• _What this task involves_
Go to the line containing "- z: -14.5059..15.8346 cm" in the records below and print it and every following line exactly, on through the line containing "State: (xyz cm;", then stop.

• _Information_

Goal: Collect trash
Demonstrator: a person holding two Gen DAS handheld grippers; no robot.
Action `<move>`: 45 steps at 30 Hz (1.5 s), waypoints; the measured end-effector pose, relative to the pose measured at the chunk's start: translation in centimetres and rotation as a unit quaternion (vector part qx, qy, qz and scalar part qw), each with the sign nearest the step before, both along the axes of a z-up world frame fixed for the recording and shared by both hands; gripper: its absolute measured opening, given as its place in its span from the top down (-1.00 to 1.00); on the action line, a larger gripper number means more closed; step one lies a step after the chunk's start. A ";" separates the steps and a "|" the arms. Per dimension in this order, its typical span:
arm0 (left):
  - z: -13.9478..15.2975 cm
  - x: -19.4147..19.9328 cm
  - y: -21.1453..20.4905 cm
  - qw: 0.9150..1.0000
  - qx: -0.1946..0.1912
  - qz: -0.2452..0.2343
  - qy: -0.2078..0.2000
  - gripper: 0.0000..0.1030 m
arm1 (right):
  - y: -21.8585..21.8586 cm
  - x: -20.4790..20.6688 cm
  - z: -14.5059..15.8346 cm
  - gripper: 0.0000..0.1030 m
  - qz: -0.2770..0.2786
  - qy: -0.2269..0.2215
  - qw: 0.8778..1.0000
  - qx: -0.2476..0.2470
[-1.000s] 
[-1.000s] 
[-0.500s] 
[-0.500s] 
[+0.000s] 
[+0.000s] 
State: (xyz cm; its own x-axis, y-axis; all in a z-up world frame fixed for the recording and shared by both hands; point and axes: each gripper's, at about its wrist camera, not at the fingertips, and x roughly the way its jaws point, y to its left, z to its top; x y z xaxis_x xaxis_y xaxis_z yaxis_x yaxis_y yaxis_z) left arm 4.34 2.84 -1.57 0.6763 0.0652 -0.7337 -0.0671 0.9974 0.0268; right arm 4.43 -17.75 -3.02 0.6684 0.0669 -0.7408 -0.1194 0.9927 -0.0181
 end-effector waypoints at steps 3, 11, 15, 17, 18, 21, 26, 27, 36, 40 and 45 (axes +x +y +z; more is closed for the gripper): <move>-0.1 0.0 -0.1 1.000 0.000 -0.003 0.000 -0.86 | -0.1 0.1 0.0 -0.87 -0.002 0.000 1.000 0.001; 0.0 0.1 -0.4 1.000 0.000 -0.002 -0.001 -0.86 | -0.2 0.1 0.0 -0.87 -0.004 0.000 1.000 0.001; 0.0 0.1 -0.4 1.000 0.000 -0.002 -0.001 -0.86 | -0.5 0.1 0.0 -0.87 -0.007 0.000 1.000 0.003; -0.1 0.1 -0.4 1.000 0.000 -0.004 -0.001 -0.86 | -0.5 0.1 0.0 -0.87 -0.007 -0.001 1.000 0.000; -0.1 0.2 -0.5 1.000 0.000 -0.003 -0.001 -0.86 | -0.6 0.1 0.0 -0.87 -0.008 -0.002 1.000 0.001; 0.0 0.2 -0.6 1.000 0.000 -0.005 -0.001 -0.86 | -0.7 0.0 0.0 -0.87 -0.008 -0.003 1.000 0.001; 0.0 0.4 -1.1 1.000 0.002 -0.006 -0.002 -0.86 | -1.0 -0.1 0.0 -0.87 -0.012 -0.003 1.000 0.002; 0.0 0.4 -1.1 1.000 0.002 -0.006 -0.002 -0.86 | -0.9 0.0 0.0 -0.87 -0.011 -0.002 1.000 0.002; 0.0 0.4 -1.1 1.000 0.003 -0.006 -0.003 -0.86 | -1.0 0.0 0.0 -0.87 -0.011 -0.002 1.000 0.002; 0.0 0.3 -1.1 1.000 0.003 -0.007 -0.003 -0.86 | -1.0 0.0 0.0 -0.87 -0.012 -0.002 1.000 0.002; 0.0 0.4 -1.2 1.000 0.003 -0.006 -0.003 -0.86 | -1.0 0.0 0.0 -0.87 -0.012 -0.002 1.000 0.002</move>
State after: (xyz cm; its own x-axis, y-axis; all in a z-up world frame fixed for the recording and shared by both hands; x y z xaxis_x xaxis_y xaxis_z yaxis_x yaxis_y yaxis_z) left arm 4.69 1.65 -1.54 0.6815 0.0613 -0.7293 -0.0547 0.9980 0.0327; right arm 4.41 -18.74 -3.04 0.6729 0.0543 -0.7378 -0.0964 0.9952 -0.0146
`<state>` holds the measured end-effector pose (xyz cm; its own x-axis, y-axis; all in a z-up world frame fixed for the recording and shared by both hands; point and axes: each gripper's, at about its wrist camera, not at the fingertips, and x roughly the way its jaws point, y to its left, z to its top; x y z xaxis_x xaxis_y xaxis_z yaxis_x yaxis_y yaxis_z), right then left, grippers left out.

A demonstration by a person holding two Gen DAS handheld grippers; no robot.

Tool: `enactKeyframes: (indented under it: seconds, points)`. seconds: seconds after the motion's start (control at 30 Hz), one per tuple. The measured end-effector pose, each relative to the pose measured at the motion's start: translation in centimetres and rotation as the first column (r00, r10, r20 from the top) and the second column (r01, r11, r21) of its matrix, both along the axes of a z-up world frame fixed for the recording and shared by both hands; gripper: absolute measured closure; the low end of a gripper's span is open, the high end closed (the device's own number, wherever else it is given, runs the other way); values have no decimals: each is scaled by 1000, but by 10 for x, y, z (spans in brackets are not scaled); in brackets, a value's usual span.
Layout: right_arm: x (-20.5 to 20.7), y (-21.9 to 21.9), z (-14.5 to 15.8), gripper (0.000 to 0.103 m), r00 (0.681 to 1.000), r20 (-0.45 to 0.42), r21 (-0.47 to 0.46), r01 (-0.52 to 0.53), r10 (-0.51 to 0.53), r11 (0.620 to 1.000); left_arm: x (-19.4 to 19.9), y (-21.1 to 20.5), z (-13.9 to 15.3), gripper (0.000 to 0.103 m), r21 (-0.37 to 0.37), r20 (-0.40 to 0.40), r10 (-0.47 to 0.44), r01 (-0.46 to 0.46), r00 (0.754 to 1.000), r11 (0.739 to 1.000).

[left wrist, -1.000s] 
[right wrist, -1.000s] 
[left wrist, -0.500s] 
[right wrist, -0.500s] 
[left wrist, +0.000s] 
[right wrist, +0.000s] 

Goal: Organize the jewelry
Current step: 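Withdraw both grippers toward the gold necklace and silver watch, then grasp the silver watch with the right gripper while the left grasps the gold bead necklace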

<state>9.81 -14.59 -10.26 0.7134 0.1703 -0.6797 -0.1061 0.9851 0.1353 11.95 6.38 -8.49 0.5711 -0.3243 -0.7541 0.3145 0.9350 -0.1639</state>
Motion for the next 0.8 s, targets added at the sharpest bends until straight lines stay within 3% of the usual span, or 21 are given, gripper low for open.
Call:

• _Answer below_
  - z: -14.5059..15.8346 cm
  - gripper: 0.0000..0.1030 m
  - qz: -0.2770..0.2786
  - qy: -0.2269..0.2215
  - qw: 0.8778..1.0000
  - qx: -0.2476..0.2470
[-1.000s] 
[-1.000s] 
[-0.500s] 
[-0.500s] 
[+0.000s] 
[+0.000s] 
State: (xyz cm; its own x-axis, y-axis; all in a z-up world frame fixed for the recording and shared by both hands; point and axes: each gripper's, at about its wrist camera, not at the fingertips, and x roughly the way its jaws point, y to its left, z to its top; x y z xaxis_x xaxis_y xaxis_z yaxis_x yaxis_y yaxis_z) left arm 4.34 2.84 -1.57 0.6763 0.0652 -0.7337 -0.0671 0.9974 0.0268; right arm 4.43 -17.75 -3.02 0.6684 0.0669 -0.7408 -0.1194 0.9927 -0.0181

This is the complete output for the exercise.